▶ _Exercise requirements_: Look for the line containing "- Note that" in the listing below. Retype that line and every subsequent line through the last one, and only those.

━━━━━━━━━━━━━━━━━━━━

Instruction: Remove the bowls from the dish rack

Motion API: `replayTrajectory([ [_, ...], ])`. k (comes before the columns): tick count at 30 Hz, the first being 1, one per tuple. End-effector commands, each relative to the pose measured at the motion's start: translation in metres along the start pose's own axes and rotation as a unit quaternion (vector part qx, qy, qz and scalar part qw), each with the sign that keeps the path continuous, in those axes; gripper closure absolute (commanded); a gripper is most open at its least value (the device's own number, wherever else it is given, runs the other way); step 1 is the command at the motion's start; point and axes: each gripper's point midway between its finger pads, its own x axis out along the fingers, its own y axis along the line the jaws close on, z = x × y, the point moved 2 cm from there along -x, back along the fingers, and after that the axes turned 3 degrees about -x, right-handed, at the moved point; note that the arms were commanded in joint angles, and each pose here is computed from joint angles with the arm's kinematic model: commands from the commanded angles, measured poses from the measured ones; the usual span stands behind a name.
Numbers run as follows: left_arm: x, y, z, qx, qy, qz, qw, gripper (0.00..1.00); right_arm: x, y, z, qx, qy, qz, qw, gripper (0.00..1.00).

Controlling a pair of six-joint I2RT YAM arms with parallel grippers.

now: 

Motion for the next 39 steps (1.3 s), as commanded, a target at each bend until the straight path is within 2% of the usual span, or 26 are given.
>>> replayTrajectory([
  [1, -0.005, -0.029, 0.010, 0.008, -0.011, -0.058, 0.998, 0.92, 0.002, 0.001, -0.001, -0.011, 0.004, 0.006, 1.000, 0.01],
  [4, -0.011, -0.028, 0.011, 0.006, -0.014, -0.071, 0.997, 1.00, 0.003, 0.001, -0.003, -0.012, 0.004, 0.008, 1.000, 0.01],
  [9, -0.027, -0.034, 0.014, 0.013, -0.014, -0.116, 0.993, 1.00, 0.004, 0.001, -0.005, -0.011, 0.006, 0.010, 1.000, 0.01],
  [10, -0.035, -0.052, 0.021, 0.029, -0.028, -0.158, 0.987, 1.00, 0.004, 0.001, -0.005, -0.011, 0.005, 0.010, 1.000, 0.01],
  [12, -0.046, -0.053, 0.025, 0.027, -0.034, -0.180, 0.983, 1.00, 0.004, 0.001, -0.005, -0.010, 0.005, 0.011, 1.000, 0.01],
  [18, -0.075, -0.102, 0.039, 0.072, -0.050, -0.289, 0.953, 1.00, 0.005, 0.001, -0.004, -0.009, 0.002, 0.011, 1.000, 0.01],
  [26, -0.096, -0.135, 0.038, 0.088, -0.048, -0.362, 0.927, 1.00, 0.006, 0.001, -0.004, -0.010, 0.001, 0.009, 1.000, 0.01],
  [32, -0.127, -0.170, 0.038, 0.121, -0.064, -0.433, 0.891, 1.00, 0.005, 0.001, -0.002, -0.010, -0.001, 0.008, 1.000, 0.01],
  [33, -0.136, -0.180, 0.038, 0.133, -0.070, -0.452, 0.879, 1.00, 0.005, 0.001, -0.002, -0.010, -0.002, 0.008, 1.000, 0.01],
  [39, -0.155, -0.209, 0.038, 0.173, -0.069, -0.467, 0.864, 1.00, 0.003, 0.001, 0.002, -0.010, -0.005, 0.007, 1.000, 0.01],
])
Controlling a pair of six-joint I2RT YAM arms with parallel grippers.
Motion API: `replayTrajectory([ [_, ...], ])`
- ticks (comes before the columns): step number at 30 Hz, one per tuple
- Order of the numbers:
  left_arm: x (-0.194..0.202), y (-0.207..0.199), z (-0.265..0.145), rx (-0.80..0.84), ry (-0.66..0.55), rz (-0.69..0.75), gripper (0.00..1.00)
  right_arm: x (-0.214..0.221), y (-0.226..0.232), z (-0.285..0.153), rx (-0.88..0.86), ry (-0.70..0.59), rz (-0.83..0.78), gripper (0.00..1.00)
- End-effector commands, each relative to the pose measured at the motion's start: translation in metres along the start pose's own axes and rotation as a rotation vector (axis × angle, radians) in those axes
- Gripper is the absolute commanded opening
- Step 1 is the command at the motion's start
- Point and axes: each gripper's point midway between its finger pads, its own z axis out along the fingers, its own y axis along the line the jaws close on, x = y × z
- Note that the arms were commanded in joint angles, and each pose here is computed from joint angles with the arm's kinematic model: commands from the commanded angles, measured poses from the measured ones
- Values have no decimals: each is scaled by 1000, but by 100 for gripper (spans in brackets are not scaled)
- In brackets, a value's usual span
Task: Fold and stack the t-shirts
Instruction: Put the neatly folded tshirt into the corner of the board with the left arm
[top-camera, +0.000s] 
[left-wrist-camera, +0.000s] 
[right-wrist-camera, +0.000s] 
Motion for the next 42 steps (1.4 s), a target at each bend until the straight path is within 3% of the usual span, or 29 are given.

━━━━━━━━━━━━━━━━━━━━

▶ _Response area_:
- Note that the arms were commanded in joint angles, and each pose here is computed from joint angles with the arm's kinematic model: commands from the commanded angles, measured poses from the measured ones
- Values have no decimals: each is scaled by 1000, but by 100 for gripper (spans in brackets are not scaled)
- In brackets, a value's usual span
Task: Fold and stack the t-shirts
Instruction: Put the neatly folded tshirt into the corner of the board with the left arm
[top-camera, +0.000s] 
[left-wrist-camera, +0.000s] 
[right-wrist-camera, +0.000s] 
Motion for the next 42 steps (1.4 s), a target at each bend until the straight path is within 3% of the usual span, or 29 are given.

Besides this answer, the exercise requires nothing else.